Lula, por outro lado, ostenta vários traços de um líder latino-americano à moda antiga, principalmente em sua retórica, o que permite qualificá-lo como “moderadamente populista”. A popularidade de seu governo ancora-se em grande parte em sua liderança carismática. Ele cultiva com carinho a imagem de um novo pai dos pobres, como um Getúlio redivivo (leia a reportagem à pág. 32). Até para se colocar em clara oposição aos tucanos e a Fernando Henrique Cardoso, que prometeu sepultar a era Vargas, Lula também não perde a oportunidade de se associar ao discurso nacionalista e estatizante típico do getulismo – embora o PT, em suas origens, tenha surgido como uma voz crítica ao peleguismo e à intervenção estatal nos sindicatos, uma das principais heranças do populismo varguista.

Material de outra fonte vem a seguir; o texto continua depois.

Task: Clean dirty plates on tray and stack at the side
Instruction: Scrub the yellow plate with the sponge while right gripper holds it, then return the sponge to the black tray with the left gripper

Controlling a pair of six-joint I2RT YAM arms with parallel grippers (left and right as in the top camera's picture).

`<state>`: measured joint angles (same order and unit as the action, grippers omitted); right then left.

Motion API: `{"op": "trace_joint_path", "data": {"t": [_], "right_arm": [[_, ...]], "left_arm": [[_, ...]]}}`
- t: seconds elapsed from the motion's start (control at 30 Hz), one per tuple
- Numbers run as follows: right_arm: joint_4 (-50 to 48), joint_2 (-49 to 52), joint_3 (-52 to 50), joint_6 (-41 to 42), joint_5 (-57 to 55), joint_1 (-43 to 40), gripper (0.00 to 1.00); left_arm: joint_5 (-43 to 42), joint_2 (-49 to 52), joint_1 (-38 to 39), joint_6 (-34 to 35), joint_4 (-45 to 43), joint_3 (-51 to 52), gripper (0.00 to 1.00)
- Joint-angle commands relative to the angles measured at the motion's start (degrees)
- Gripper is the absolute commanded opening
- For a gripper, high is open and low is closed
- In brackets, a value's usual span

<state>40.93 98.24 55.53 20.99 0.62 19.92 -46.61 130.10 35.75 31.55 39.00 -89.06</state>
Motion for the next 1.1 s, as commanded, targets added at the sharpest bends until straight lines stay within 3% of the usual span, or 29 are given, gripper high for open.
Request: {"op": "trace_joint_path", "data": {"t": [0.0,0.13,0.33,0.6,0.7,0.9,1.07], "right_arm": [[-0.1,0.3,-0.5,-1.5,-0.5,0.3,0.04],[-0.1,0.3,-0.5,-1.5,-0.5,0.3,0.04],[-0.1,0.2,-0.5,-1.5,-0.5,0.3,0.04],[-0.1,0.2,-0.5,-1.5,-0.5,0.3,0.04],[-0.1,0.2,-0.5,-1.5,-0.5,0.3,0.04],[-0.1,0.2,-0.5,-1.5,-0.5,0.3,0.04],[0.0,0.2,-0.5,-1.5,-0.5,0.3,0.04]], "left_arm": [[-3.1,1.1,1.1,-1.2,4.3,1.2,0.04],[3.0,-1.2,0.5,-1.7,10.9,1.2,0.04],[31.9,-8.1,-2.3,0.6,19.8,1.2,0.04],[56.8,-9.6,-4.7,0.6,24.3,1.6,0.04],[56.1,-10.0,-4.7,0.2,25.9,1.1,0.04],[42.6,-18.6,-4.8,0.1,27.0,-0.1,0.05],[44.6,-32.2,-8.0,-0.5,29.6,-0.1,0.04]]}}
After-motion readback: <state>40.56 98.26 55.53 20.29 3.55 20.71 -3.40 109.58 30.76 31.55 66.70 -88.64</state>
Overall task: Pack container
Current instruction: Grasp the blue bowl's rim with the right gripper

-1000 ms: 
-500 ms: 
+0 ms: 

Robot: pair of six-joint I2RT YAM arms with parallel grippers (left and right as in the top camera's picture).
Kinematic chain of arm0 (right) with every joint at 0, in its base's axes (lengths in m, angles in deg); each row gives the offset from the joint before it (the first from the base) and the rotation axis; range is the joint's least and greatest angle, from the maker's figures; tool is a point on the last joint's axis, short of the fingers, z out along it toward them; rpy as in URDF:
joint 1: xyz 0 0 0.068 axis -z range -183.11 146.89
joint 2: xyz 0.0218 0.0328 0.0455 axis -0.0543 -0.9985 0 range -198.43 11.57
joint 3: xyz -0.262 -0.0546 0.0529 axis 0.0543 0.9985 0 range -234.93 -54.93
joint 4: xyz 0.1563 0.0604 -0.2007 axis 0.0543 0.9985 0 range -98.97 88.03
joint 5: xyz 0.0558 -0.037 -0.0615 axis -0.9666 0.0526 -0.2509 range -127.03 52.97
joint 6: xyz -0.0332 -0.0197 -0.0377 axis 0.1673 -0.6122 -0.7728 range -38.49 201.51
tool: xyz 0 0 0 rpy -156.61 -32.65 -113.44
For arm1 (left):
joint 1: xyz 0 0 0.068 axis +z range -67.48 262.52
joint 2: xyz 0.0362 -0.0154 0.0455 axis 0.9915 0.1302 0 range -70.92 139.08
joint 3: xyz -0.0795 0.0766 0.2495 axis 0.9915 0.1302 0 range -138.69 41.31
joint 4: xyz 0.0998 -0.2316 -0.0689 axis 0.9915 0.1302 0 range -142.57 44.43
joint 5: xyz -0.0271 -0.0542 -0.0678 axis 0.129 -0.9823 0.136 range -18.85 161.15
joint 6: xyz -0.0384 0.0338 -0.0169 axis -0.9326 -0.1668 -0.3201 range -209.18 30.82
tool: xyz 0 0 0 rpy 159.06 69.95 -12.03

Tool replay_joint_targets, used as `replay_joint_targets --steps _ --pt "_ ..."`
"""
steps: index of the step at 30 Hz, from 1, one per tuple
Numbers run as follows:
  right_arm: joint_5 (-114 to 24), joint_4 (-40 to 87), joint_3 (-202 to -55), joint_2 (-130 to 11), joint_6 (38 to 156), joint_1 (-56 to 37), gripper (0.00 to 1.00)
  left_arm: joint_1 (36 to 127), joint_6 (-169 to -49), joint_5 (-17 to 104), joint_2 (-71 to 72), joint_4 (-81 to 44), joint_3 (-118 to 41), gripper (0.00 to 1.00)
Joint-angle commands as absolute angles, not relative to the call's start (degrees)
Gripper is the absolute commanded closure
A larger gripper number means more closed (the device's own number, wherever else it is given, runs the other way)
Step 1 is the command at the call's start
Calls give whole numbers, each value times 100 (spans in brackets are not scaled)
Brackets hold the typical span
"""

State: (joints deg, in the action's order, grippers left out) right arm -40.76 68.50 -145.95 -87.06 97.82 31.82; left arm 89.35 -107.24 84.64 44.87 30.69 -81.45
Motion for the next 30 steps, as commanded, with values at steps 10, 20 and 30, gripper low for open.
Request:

“Lula usa em certas ocasiões formas de identificação populista”, diz o uruguaio Francisco Panizza, professor de Política Latino-Americana na London School of Economics. “Quando Lula fala de conspiração das elites ou tenta fazer sua identidade de operário prevalecer sobre a de integrante da elite política para se identificar diretamente com o povo, esses são elementos populistas em seu discurso político.” O estilo do presidente também é personalista – tanto é que nenhuma liderança nacional emergiu a sua sombra no PT. E resvala, às vezes, para o autoritarismo, como mostra a tentativa frustrada de expulsar do Brasil o jornalista americano Larry Rohter, correspondente do New York Times, em 2004.

O populismo renasceu na América Latina por causa das deformações das democracias implantadas na região depois do ciclo de ditaduras militares. “Quando surgem líderes populistas, isso quer dizer que setores importantes da população não se sentem representados pelo sistema político, ainda que ele seja formalmente democrático”, diz Panizza, autor do livro Populismo: Espelho da Democracia. O fato é que as reformas liberais nos anos 90, embora tenham modernizado as economias latino-americanas, falharam em incorporar a massa de pobres, desempregados e trabalhadores informais colocados às margens da globalização.

“O traço comum a todos os presidentes de esquerda na América Latina é que eles foram eleitos numa reação ao fato de que as reformas falharam em cumprir suas promessas”, diz Francisco Weffort, ex-secretário-geral do PT, ex-ministro da Cultura do governo FHC e autor do livro Populismo na Política Brasileira. Uma diferença importante é que lideranças como Chávez, Morales e Olanta Humala, candidato no Peru, emergiram em sistemas políticos frágeis ou em colapso, enquanto Bachelet, Vázquez e Lula presidem de países com instituições políticas fortes. Mas nenhum deles está imune ao risco que a tentação populista representa.